==== Entries provided ====
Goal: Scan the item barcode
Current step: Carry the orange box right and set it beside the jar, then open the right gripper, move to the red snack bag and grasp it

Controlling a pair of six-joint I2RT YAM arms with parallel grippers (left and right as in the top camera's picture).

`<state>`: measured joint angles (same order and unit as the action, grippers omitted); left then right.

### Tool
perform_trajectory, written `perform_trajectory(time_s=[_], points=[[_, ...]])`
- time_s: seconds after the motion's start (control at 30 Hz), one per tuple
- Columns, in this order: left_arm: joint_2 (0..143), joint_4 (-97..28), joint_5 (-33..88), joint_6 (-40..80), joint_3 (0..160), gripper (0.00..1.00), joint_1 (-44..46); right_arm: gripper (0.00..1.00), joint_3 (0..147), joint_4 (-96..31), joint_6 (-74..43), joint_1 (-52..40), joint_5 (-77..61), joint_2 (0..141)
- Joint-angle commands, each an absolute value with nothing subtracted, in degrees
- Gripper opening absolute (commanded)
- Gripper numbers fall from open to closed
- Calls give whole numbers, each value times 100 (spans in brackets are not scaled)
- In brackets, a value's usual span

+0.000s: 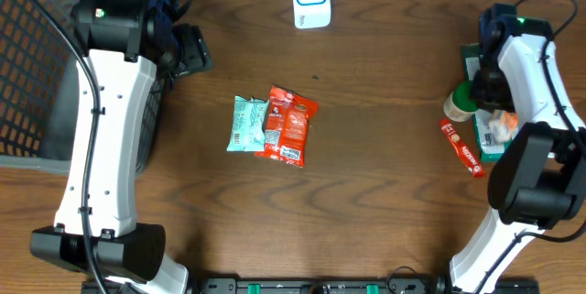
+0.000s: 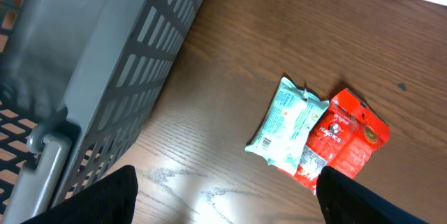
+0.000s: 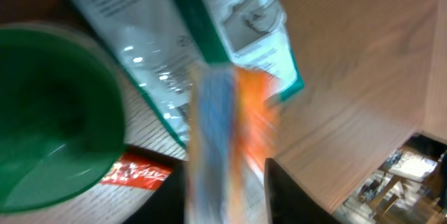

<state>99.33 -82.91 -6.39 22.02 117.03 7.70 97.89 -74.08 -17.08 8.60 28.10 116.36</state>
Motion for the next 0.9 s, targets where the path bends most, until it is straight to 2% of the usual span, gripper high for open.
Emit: perform_trajectory(time_s=[0.0,0.07,0.2,0.27,0.33,0.53,0.67,0.87], points=[[9900,-8315,-731,2123,11721,82,768,56,9776,-7393,-1791,941,2877,11638],[9900,-8315,-731,2123,11721,82,768,64,9789,-7369,-1643,939,2615,11638],[9900,-8315,-731,2123,11721,82,768,58,10302,-7684,-1557,893,2141,11614],[9900,-8315,-731,2123,11721,82,768,50,10991,-8062,-1317,655,801,11437],[9900,-8315,-731,2123,11721,82,768,52,11271,-8071,-906,248,128,11198],[9900,-8315,-731,2123,11721,82,768,59,11166,-7911,-921,-897,-1205,11028],[9900,-8315,-731,2123,11721,82,768,60,10294,-6971,-1496,-1745,-1577,11028],[9900,-8315,-731,2123,11721,82,768,60,8532,-4626,-2477,-2637,-1581,11030]])
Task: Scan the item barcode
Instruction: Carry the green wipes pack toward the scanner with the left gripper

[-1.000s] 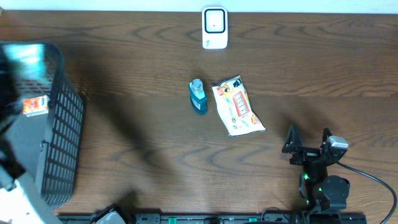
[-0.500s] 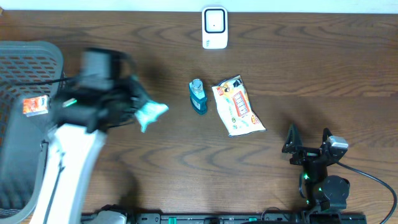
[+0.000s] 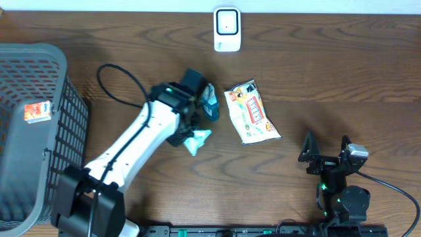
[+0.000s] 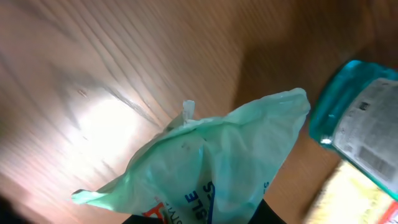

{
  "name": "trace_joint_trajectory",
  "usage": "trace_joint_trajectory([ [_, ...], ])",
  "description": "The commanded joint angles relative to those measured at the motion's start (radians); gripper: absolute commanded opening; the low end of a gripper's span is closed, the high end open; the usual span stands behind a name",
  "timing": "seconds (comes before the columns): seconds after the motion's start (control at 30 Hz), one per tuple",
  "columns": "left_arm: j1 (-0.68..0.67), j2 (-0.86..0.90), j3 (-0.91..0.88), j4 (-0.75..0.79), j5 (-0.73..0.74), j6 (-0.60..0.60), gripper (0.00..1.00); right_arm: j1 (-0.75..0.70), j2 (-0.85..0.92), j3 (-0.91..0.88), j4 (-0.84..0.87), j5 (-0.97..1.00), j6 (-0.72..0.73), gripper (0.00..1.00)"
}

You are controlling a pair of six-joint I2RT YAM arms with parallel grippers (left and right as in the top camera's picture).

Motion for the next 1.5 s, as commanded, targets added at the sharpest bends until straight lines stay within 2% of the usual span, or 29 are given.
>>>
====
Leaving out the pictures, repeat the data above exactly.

Goal: Scan the item barcode
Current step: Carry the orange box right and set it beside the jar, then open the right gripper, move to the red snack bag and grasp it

Controlling a pair of six-joint I2RT YAM arms with parallel grippers (left and right as in the top camera's picture).

`<state>`: measured joint angles (same order and unit as the action, grippers omitted); left then right.

### Tool
perform_trajectory, written `perform_trajectory(time_s=[_], points=[[_, ...]])`
- time_s: seconds after the motion's start (control at 30 Hz), one per tuple
- Columns, in this order: left_arm: joint_2 (0..143), joint_4 (-97..28), joint_5 (-33..88), joint_6 (-40..80), joint_3 (0..160), gripper (0.00..1.00), joint_1 (-44..46); right_arm: gripper (0.00..1.00), joint_3 (0..147), joint_4 (-96..31), joint_6 (-74..43), joint_1 (-52..40), joint_5 (-77..61), joint_2 (0..141)
- Joint-angle commands, each an absolute value with nothing subtracted, in degrees
- Gripper opening absolute (commanded)
- Gripper numbers fall from open to closed
- Calls give whole numbers, each value times 100 (spans in brackets are not scaled)
- In brackets, a value's usual span

+0.000s: 
+0.000s: 
+0.000s: 

<state>99.33 -82.91 -6.39 22.02 117.03 7.70 97.89 -74.08 -17.08 8.60 28.10 116.36</state>
Motion for the next 0.9 s, targets where the path bends most, until it is straight to 2% of the usual span, gripper high for open.
Emit: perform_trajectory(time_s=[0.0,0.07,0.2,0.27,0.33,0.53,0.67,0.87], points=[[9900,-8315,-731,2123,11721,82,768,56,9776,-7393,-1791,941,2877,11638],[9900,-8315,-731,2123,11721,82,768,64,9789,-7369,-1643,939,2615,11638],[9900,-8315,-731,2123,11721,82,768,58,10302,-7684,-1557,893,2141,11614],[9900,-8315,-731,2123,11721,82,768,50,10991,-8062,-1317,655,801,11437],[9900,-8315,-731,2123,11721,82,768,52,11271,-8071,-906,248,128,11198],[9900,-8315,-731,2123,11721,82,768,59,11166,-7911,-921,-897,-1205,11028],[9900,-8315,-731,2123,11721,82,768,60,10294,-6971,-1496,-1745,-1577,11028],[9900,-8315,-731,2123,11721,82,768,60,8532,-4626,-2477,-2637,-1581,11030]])
Task: Scan the item barcode
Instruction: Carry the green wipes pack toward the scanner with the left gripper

[-1.000s] 
[-0.500s] 
[+0.000s] 
[+0.000s] 

{
  "name": "trace_joint_trajectory",
  "usage": "trace_joint_trajectory([ [_, ...], ])",
  "description": "The commanded joint angles relative to those measured at the motion's start (radians); gripper: absolute commanded opening; the low end of a gripper's span is closed, the high end open; the usual span stands behind a name",
  "timing": "seconds (comes before the columns): seconds after the motion's start (control at 30 Hz), one per tuple",
  "columns": "left_arm: j1 (-0.68..0.67), j2 (-0.86..0.90), j3 (-0.91..0.88), j4 (-0.75..0.79), j5 (-0.73..0.74), j6 (-0.60..0.60), gripper (0.00..1.00); right_arm: j1 (-0.75..0.70), j2 (-0.85..0.92), j3 (-0.91..0.88), j4 (-0.84..0.87), j5 (-0.97..1.00), j6 (-0.72..0.73), gripper (0.00..1.00)"
}

You are controlling a pair of six-joint I2RT YAM arms with parallel grippers (left and right as in the top camera's picture).

Motion for the next 1.5 s, as commanded, targets added at the sharpest bends until straight lines stay within 2% of the usual span, or 29 are given.
>>>

The exercise is complete.